| ASSIGNED TASK |
Once you reach the line containing "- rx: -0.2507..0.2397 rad" in the data below, restate each line word for word up to and including the one containing "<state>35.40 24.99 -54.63".

##########

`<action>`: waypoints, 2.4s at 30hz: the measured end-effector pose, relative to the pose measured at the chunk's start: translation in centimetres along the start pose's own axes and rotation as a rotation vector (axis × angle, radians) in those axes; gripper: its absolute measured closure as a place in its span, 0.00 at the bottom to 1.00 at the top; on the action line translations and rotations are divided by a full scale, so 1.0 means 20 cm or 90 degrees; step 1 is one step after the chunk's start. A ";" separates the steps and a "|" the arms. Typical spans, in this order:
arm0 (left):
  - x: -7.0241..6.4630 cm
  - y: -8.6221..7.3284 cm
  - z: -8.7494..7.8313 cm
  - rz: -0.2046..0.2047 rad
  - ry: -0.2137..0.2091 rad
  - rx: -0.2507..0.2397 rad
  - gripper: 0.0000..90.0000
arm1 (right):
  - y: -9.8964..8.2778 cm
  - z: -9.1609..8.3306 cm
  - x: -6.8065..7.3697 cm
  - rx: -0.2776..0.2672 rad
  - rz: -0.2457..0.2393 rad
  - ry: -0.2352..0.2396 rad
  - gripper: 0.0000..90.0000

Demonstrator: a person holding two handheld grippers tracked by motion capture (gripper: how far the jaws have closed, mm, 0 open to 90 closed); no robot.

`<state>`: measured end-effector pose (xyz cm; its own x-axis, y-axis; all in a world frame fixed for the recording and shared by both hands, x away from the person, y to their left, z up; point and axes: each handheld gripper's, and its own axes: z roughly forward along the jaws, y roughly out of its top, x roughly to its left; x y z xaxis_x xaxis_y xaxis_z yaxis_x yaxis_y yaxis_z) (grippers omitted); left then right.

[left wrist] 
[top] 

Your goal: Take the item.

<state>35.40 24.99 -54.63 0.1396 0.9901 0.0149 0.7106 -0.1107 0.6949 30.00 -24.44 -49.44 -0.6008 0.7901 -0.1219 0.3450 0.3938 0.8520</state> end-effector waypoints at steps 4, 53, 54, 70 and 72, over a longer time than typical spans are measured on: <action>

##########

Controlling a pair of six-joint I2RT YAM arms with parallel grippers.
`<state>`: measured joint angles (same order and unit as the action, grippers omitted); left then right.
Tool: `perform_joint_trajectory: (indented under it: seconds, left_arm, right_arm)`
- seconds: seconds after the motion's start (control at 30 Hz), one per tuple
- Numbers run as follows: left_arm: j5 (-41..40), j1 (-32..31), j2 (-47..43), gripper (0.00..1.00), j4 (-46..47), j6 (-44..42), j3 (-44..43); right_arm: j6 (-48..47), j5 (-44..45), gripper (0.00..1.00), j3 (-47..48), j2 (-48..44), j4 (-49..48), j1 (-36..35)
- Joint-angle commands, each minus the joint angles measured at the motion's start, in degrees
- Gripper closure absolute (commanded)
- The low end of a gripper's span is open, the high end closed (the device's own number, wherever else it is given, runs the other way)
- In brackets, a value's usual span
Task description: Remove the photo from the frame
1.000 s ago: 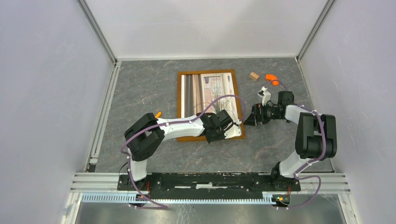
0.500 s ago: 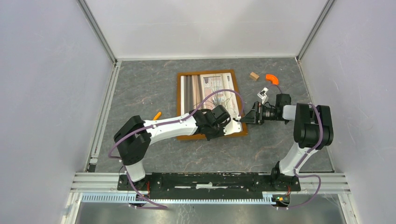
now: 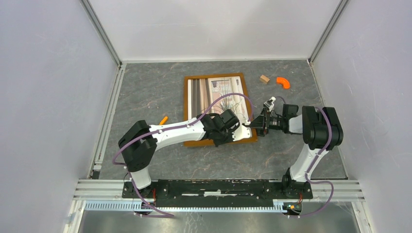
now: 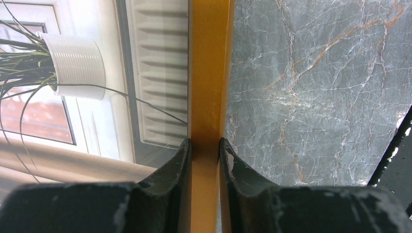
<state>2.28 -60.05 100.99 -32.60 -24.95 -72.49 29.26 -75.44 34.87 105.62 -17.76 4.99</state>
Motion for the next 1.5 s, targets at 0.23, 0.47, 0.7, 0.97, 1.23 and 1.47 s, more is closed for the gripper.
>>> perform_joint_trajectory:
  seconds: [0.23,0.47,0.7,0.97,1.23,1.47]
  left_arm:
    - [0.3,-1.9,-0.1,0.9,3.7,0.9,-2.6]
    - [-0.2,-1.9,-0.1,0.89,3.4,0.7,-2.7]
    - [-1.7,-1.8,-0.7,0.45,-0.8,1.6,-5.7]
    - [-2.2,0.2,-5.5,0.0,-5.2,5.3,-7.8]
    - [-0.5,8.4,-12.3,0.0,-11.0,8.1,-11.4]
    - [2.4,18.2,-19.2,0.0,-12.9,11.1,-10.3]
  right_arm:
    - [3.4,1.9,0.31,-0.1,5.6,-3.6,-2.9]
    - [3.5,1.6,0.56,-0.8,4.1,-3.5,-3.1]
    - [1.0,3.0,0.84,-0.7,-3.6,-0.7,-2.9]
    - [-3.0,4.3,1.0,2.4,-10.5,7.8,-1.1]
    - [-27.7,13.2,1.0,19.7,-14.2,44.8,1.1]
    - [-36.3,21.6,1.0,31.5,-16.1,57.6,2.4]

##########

| EXERCISE RESPONSE |
  - rx: -0.2507..0.2397 rad
  - gripper: 0.0000..90.0000
arm1 (right):
  - y: -9.8964..8.2778 cm
  - z: -9.1609..8.3306 cm
  - x: -6.8065..7.3697 cm
  - rx: -0.2776..0.2672 rad
  - rz: -0.2457..0.2393 rad
  - ry: -0.2352..0.2396 rad
  - gripper: 0.0000..90.0000

Demonstrator: a person holding two handheld grippers tracked by motion capture (gripper: how far the jaws have closed, mm, 0 open to 90 closed); no robot.

`<state>`: measured end-effector pose (xyz cm; its own x-axis, y-axis; all in a world frame fixed for the recording and shared by both hands, x away from the person, y to their left, z up; point and axes: each handheld gripper's, and its own axes: z roughly forward along the jaws, y roughly out of its top, x roughly to its left; x y z xaxis_x xaxis_y xaxis_z yaxis_x yaxis_y yaxis_z) (grippers omitted); left then right.

[left wrist] 
[top] 

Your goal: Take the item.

<state>35.40 24.99 -54.63 0.1396 0.9901 0.0149 0.7106 -0.1107 0.6949 30.00 -24.44 -49.44 -0.6008 0.7901 -0.1219 0.3450 0.3938 0.8520</state> end-effector waypoints at steps 4, 53, 54, 70 and 72, over a longer time than typical spans are measured on: <action>

This exercise is complete.